| Activity |
Only the lines below from the one containing "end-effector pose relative" through the one containing "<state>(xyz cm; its" belong in the answer, set down exactly, with the pictures left out.

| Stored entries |
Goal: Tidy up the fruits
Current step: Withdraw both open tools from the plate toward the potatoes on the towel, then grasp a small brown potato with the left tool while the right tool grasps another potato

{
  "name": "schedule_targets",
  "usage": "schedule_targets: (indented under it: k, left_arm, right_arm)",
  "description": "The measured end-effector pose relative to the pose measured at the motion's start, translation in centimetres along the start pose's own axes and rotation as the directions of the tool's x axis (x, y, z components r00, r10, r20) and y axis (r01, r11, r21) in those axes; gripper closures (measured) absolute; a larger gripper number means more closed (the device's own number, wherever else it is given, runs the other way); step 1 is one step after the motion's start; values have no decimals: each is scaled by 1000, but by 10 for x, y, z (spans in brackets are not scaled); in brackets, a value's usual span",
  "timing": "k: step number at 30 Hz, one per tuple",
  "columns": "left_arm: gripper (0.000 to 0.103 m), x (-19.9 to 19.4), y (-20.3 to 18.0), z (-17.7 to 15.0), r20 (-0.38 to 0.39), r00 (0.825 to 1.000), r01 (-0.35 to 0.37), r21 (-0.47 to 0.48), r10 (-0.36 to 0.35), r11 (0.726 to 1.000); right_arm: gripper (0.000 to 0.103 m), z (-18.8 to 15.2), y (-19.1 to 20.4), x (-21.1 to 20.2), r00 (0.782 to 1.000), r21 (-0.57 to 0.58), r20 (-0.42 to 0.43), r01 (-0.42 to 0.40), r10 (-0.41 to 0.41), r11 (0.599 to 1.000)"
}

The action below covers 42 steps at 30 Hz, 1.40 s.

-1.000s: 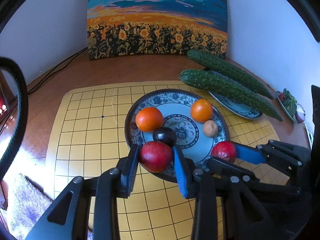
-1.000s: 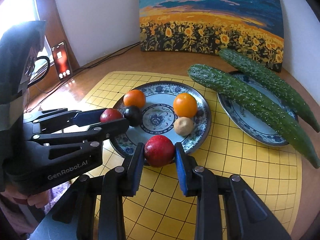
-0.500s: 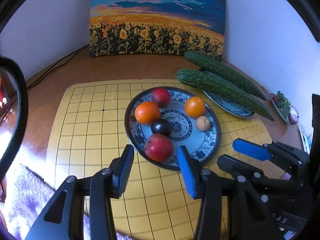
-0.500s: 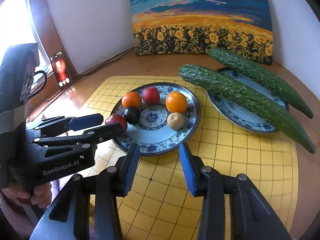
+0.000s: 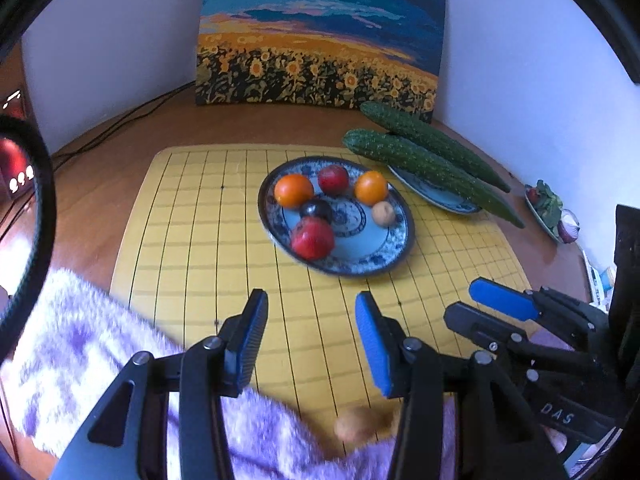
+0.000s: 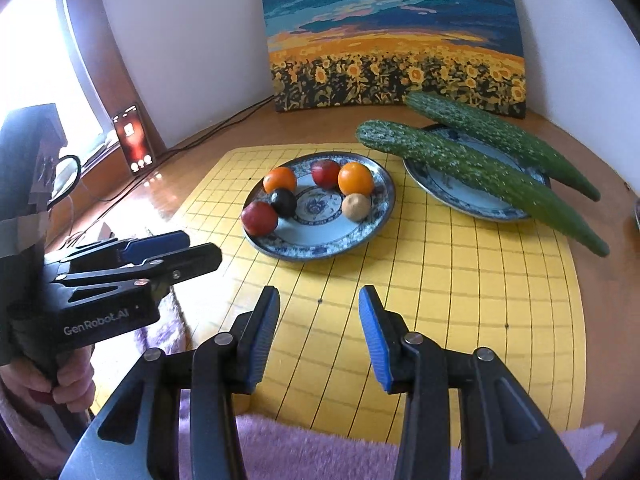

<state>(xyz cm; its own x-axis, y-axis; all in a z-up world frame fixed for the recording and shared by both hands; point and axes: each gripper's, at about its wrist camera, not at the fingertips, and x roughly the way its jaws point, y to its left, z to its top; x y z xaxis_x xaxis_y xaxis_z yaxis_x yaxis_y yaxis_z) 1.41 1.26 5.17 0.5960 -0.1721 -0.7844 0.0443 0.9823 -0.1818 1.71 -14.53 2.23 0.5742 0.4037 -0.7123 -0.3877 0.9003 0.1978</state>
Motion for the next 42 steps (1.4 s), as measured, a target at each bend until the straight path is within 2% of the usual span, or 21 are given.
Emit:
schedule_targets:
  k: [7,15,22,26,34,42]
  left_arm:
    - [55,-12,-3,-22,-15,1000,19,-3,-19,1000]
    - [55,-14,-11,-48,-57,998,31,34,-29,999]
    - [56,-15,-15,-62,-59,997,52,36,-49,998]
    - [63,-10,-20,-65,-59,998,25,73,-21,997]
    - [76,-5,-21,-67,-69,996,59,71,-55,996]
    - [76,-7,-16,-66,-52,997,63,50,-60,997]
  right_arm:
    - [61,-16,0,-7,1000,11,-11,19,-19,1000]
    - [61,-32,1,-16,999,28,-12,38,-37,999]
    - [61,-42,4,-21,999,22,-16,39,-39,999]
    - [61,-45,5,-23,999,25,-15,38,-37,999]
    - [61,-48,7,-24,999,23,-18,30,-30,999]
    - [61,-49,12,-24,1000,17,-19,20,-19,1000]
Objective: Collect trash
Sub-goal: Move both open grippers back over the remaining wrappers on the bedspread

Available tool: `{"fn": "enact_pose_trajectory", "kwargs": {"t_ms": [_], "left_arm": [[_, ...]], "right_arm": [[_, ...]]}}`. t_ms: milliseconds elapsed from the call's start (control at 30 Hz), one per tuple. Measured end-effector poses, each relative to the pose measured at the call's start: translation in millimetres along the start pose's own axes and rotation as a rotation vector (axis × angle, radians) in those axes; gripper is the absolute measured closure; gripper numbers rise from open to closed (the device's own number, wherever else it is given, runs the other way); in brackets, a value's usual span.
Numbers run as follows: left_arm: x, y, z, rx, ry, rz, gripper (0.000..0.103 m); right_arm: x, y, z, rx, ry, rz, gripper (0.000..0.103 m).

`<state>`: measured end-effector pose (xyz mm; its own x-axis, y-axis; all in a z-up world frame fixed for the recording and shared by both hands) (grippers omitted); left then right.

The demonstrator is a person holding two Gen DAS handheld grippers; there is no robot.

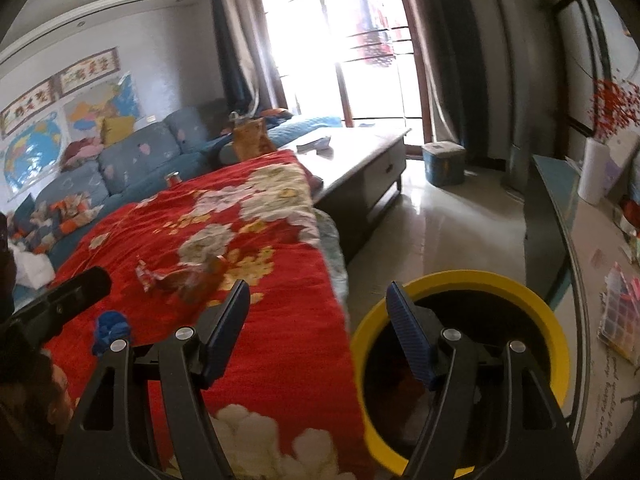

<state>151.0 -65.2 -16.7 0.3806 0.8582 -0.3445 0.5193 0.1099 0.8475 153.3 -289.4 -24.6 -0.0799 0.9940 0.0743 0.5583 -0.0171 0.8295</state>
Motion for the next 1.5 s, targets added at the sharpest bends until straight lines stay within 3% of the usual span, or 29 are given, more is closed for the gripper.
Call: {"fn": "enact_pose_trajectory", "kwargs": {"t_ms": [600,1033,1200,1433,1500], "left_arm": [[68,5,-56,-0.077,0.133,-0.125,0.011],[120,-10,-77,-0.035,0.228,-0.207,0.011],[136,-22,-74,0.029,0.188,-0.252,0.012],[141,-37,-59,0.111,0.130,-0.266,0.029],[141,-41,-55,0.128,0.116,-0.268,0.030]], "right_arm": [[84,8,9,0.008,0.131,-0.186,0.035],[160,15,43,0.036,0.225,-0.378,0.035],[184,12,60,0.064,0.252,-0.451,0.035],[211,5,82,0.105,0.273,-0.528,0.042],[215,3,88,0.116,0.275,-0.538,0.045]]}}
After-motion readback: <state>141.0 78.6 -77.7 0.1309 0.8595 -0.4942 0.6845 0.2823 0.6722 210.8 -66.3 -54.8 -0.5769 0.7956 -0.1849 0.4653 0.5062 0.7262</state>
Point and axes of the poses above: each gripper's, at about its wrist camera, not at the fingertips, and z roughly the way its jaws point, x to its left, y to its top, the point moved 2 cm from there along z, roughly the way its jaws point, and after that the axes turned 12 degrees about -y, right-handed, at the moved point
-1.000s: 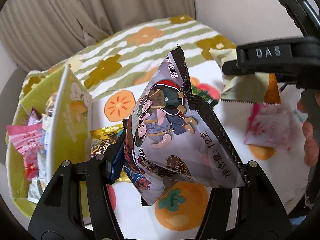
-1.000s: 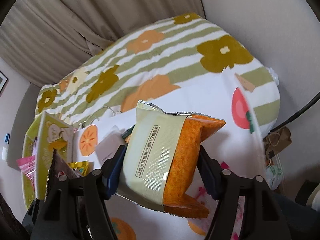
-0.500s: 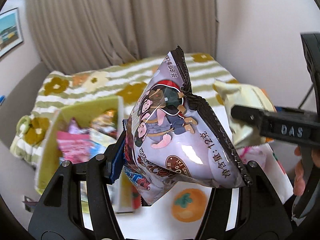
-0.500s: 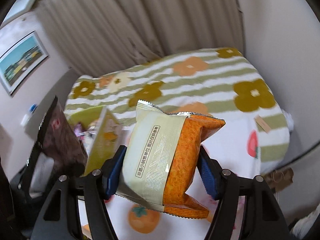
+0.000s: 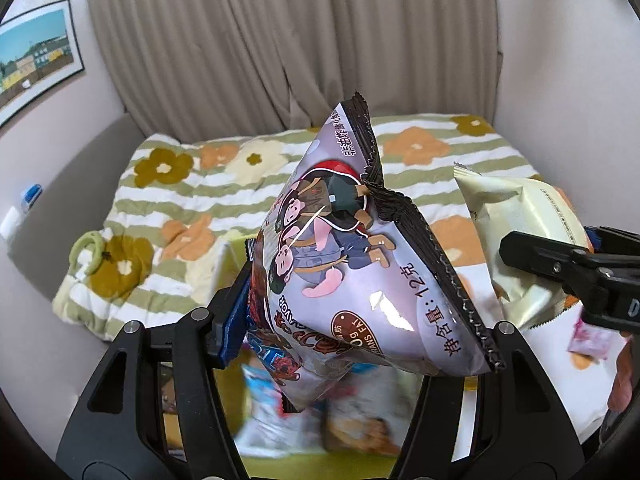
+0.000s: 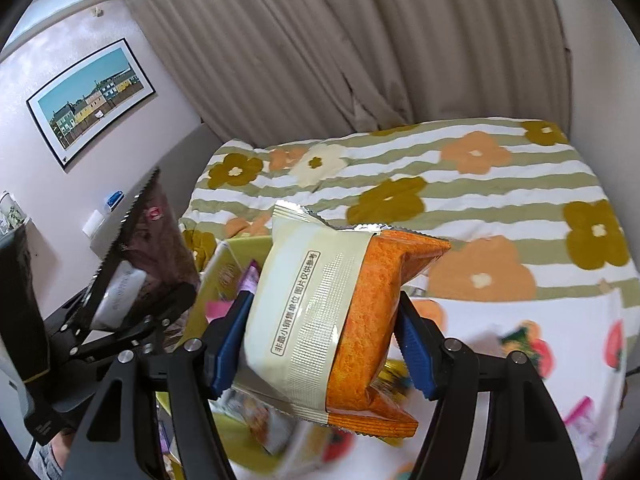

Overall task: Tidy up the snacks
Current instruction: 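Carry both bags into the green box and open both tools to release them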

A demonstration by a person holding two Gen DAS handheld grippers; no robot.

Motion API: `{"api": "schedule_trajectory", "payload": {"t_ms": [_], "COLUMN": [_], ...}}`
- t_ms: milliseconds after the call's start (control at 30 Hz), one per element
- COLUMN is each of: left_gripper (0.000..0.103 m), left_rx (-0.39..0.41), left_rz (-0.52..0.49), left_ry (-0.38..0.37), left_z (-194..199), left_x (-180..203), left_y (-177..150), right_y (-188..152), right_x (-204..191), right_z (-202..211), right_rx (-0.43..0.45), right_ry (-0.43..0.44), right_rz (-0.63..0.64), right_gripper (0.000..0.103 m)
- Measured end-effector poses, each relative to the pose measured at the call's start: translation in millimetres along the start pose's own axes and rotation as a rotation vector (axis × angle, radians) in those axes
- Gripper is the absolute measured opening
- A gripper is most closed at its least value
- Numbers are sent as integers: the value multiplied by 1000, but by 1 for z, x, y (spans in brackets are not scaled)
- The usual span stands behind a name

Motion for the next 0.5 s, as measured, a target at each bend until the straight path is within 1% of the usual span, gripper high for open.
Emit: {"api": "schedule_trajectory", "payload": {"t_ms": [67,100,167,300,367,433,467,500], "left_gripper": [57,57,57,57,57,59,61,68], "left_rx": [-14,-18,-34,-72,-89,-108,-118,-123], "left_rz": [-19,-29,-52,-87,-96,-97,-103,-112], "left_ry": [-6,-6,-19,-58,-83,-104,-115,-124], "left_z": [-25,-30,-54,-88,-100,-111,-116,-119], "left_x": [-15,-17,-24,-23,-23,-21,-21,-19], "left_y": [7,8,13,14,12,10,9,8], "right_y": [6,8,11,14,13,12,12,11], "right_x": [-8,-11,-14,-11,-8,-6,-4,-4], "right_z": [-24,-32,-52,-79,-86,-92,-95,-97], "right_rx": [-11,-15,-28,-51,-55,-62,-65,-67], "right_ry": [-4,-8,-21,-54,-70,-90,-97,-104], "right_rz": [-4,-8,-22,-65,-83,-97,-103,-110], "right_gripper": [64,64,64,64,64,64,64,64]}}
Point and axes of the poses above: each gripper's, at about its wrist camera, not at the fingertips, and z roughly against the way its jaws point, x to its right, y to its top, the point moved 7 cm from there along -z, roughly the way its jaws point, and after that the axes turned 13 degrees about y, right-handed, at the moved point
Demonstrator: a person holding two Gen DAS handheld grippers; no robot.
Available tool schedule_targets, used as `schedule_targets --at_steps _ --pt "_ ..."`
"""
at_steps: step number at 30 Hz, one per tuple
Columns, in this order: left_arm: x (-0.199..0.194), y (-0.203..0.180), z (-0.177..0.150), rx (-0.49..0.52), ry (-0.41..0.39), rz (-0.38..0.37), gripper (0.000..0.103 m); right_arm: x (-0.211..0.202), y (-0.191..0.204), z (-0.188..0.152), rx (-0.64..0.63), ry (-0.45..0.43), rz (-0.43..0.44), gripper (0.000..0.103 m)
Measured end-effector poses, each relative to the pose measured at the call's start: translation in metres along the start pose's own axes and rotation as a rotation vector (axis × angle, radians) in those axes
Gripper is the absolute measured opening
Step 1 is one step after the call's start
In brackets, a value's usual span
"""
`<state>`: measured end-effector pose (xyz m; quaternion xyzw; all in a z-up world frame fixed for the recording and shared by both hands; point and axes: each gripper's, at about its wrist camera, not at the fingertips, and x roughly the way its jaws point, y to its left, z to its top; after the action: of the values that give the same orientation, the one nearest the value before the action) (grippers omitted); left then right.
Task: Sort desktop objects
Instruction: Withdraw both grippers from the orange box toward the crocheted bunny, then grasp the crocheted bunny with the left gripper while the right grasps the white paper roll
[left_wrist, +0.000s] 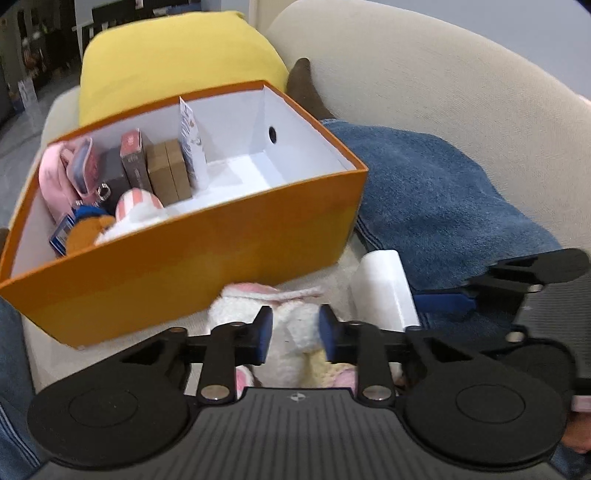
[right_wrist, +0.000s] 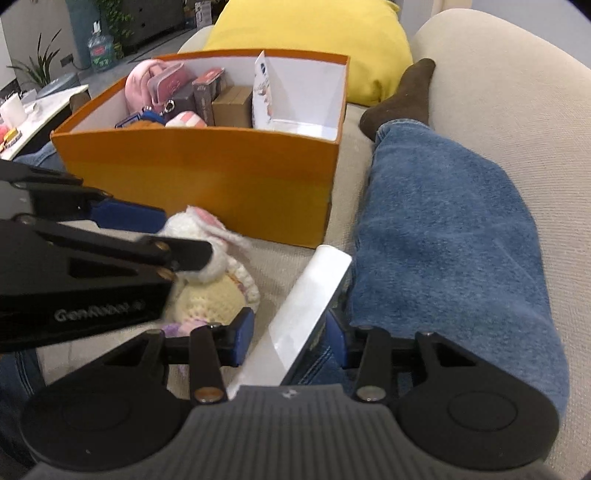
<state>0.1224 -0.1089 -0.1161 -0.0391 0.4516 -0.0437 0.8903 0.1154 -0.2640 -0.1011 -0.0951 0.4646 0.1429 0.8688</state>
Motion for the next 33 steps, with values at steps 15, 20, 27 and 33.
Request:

| Written solution |
  "description": "The measured end-effector pose relative to the pose measured at the motion's start, translation in centimetres along the start pose's own axes and rotation as the directions of the tool's x axis (x, y, z components r00, r10, r20) and y axis (r01, r11, r21) in those axes; gripper closures (measured) absolute; a larger gripper number means more closed (the device's own number, wherever else it is given, runs the other way); step 1 is one step after the motion's start; values have no decimals: each is scaled by 1000, but by 10 for x, y, z (spans in brackets are not scaled); in brackets, a value's usual span",
  "timing": "k: step number at 30 Hz, one per tuple",
  "columns": "left_arm: gripper (0.000 to 0.103 m), x (-19.9 to 19.4), y (-20.3 to 18.0), z (-17.7 to 15.0), r20 (-0.38 to 0.39), r00 (0.825 to 1.000), r01 (-0.35 to 0.37), r21 (-0.47 to 0.48), r10 (-0.36 to 0.35), r11 (0.726 to 1.000); right_arm: gripper (0.000 to 0.103 m), z (-18.8 to 15.2), y (-19.1 to 20.4), x (-21.1 to 20.2), r00 (0.782 to 1.000), r21 (-0.57 to 0.58), r20 (-0.42 to 0.43), r01 (-0.42 to 0.40), r10 (-0.41 to 0.41), r11 (0.599 to 1.000)"
}

The action below covers 42 steps at 30 Hz, 1.40 s.

-1.000s: 
-1.000s: 
-0.500s: 
-0.500s: 
+0.000s: 
+0.000s: 

<state>(xyz cm; its own x-axis, y-axis; all in a z-up world frame fixed for the recording and shared by both hands; point and axes: each gripper's, at about its wrist camera, not at the fingertips, and x roughly the way its jaws point, y to its left, z to its top; x y z xaxis_x xaxis_y xaxis_z yaxis_x yaxis_y yaxis_z) 1.41 1.26 5.17 0.5960 -0.1721 -0.7844 0.0443 0.9823 -0.1818 1.71 -14.53 2.23 0.5742 0.4037 -0.7123 -0.3877 0.9003 0.1978</state>

This exercise is now finished.